Поэтому я не делюсь с ней своими опасениями. Не хочется пугать ее печальными предчувствиями. Я смотрю на нее отстраненно, я вижу морщинки вокруг ее глаз, я вижу ее нервной усталой женщиной, которая никогда больше не будет такой юной и беззаботной, какой я узнал ее когда-то. А еще я думаю, что скоро мы совсем перестанем видеться и, наверное, это не так и плохо.

После всех вышеописанных событий Гришу я видел два или три раза. Каждый раз при случайной встрече он неизменно спадал с лица и отворачивался. Надо ли говорить, что специально встреч с ним я не искал, да и он, похоже, тоже. Да и зачем бы? Воспоминания о душном номере в убогом турецком отеле, пропахшем несвежим бельем, алкоголем, табаком и нашими общими выделениями, едва ли ему менее отвратительны, чем мне.
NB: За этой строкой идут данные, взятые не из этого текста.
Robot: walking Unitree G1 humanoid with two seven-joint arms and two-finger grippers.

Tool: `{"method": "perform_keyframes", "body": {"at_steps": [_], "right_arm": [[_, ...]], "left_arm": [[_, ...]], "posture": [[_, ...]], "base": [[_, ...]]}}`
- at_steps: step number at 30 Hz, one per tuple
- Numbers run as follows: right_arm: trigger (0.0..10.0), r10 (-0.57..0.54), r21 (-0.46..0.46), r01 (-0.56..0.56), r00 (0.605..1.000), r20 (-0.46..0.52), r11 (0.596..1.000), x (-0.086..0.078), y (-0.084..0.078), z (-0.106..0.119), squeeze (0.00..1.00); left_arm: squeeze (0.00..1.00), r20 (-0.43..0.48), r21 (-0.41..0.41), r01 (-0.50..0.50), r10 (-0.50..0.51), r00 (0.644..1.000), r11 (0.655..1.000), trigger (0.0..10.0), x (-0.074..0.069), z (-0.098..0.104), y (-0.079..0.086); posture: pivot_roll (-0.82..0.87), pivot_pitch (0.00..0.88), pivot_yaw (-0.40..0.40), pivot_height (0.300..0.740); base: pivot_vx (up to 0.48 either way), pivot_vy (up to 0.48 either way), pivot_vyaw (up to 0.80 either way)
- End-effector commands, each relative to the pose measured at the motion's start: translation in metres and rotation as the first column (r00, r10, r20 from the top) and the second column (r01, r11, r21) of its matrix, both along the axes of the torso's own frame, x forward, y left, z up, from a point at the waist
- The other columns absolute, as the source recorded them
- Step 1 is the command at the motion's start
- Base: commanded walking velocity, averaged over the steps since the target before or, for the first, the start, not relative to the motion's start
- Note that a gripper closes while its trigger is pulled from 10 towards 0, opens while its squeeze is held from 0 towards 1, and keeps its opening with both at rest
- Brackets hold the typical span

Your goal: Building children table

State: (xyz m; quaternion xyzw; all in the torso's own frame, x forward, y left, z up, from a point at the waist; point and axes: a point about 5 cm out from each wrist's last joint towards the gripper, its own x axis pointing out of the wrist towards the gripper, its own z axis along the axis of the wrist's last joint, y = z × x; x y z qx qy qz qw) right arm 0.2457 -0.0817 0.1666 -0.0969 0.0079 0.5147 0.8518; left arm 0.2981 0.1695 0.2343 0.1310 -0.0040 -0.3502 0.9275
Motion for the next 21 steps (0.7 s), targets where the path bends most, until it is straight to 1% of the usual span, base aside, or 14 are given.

Между тем его карьера пошла куда-то совсем не туда, вроде бы его где-то побили, и, говорят, очень сильно. Подробностями я не интересовался и волновался только, не подумает ли он на меня. Судя по тому, что ни в какие органы меня не вызывали, можно сделать вывод, что не подумал. Тем не менее я после этого неприятного случая изрядно понервничал. Сначала в ожидании следователей, а потом – в ожидании, что может настать и моя очередь. Вдруг мне показалось, что это могла быть месть каким-то образом прозревшего Бориса. Но Лена категорически заверила, что такого не может быть, да и я не смог придумать источников его возможной осведомленности. Может быть, нас видел кто-то еще? Кто-то, кого мы все не знали? Впрочем, никакого развития этот сюжет не получил, я успокоился и списал все эти Гришины приключения на его излишнее любопытство и готовность соваться в чужие дела по поводу и без.

Сам же я по приезде попытался навести порядок в своей личной жизни, благо Даша продолжения романа требовать не стала и этим значительно облегчила мне задачу. После некрасивой сцены со слезами и невнятными попытками уговорить меня на какое-то продолжение, я с неожиданной твердостью и безапелляционностью избавился и от Ларисы. Так она навсегда исчезла из моей жизни вместе со своим мужем, ребенком и глупыми надеждами на какое-то наше совместное будущее.

За всем этим наступила осень. Я в очередной раз остался один, но не сильно расстроился. Свободные вечера полезно посвятить раздумьям над жизнью и происшедшими со мной вещами. В конце концов, в жизни масса всего хорошего, чтобы тратить ее на плохое. Надо просто собраться с мыслями и попытаться что-то изменить. Хотя бы бросить курить и заняться спортом.

На самом деле, только закончив эту историю, я понял, зачем начинал ее писать – чтобы попрощаться со всем этим. Только теперь я ощутил, что все это уже перестало быть актуальным и переживаемым настоящим и отныне будет просто воспоминаниями. Так случилось: все то, что я ненавидел когда-то давно, со временем стало частью моей жизни. И теперь с этим всем надо просто жить. Всегда. До самого конца. Потому что жизнь – она одна, другой не будет, это единый процесс, и утешаться стоит уже тем, что все когда-то заканчивается. И после одиночества и отчаяния иногда приходит любовь, а вместе с ней – и счастье.